Township in Ohio, US

Ridgeville Township is one of the thirteen townships of Henry County, Ohio, United States. As of the 2020 census the population was 1,096.

==Geography==
Located in the northwestern corner of the county, it borders the following townships:
- German Township, Fulton County - north
- Clinton Township, Fulton County - northeast corner
- Freedom Township - east
- Napoleon Township - southeast corner
- Adams Township, Defiance County - south
- Tiffin Township, Defiance County - southwest corner
- Springfield Township, Williams County - west

Ridgeville Township is the only exception to the county's rectangular shape. It is the only county township to border Williams County.
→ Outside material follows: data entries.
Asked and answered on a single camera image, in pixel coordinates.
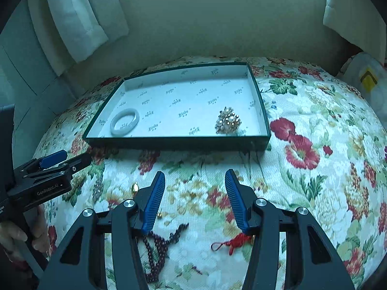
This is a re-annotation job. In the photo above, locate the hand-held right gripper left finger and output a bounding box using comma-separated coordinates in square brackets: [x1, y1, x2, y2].
[38, 171, 166, 290]

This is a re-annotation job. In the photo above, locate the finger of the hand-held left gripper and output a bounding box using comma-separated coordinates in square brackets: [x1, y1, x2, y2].
[21, 154, 92, 185]
[15, 149, 68, 178]

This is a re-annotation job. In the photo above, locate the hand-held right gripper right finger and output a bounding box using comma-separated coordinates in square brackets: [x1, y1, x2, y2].
[224, 169, 356, 290]

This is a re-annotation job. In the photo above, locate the red knot charm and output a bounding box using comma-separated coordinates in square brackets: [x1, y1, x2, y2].
[211, 232, 254, 256]

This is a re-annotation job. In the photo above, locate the dark red bead necklace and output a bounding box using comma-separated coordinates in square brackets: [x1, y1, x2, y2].
[142, 222, 189, 284]

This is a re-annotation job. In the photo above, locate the green shallow cardboard box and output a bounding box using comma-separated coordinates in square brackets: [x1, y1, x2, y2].
[82, 62, 272, 152]

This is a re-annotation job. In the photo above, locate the person's left hand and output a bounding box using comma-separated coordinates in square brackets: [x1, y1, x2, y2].
[0, 205, 50, 263]

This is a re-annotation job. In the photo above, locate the white jade bangle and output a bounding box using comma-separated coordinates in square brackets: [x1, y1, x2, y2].
[110, 108, 140, 136]

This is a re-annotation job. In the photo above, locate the floral blanket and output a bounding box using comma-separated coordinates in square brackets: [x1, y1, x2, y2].
[32, 56, 387, 290]

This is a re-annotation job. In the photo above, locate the pearl cluster brooch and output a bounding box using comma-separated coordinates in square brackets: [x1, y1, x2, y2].
[215, 106, 241, 135]

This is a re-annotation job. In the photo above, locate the wide white curtain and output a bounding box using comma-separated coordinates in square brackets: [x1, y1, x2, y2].
[27, 0, 130, 76]

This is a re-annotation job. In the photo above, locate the white bag with yellow mark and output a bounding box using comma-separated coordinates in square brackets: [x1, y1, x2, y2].
[343, 52, 387, 112]

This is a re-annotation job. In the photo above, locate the narrow white curtain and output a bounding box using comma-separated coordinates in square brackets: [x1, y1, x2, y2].
[323, 0, 387, 52]
No municipalities are located in Ridgeville Township, although the census-designated place of Ridgeville Corners lies in the township's east.

==Name and history==
It is the only Ridgeville Township statewide.

==Government==
The township is governed by a three-member board of trustees, who are elected in November of odd-numbered years to a four-year term beginning on the following January 1. Two are elected in the year after the presidential election and one is elected in the year before it. There is also an elected township fiscal officer, who serves a four-year term beginning on April 1 of the year after the election, which is held in November of the year before the presidential election. Vacancies in the fiscal officership or on the board of trustees are filled by the remaining trustees.